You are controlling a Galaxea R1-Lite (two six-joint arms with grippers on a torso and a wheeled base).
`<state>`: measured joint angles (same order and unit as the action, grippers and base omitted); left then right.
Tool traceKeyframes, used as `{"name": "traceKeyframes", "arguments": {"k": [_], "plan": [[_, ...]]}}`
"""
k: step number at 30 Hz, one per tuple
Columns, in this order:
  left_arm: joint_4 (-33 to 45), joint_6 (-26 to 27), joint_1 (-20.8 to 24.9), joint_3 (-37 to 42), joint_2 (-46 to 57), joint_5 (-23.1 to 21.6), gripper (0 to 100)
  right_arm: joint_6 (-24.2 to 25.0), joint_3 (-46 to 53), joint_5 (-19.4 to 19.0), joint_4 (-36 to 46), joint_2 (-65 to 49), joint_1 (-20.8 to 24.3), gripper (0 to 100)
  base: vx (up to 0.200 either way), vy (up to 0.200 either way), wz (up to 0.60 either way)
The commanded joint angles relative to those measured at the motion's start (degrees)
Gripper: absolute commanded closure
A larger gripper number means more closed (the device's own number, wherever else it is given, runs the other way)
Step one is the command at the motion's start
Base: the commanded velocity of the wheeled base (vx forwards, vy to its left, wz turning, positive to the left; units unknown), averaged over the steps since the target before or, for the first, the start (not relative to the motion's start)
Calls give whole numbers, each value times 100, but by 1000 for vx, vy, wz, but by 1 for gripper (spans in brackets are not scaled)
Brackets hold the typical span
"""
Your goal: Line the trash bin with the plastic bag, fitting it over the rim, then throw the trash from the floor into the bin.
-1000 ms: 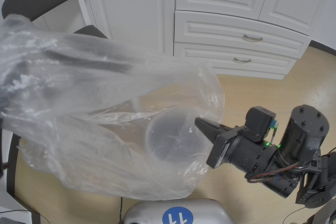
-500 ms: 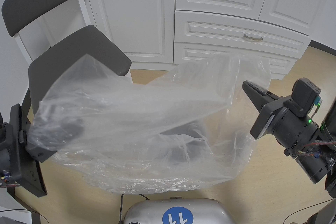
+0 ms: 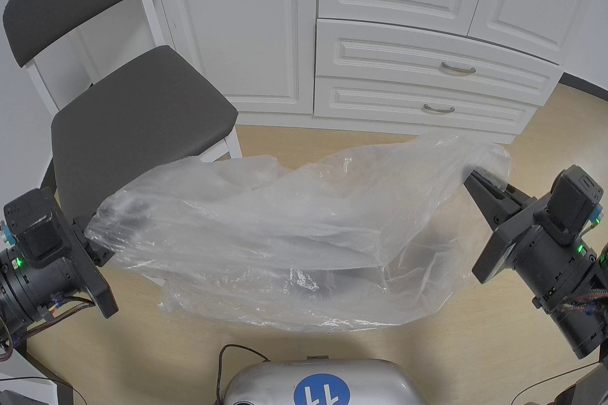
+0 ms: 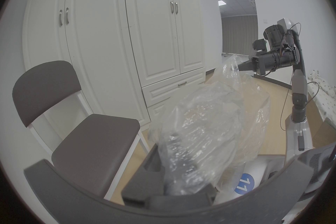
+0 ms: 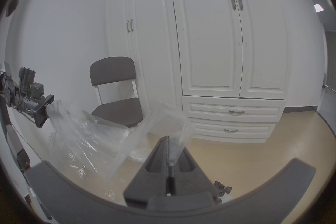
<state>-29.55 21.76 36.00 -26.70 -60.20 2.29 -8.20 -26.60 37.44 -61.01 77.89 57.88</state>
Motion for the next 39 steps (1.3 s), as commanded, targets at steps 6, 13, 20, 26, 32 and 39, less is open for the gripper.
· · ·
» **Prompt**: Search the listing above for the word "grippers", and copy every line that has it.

» **Expected answer**:
You are controlling a Galaxea R1-Lite (two six-joint arms with grippers on a torso and a wheeled base).
`<state>`: measured joint angles (same order and unit as the action, grippers and base omitted); left then right.

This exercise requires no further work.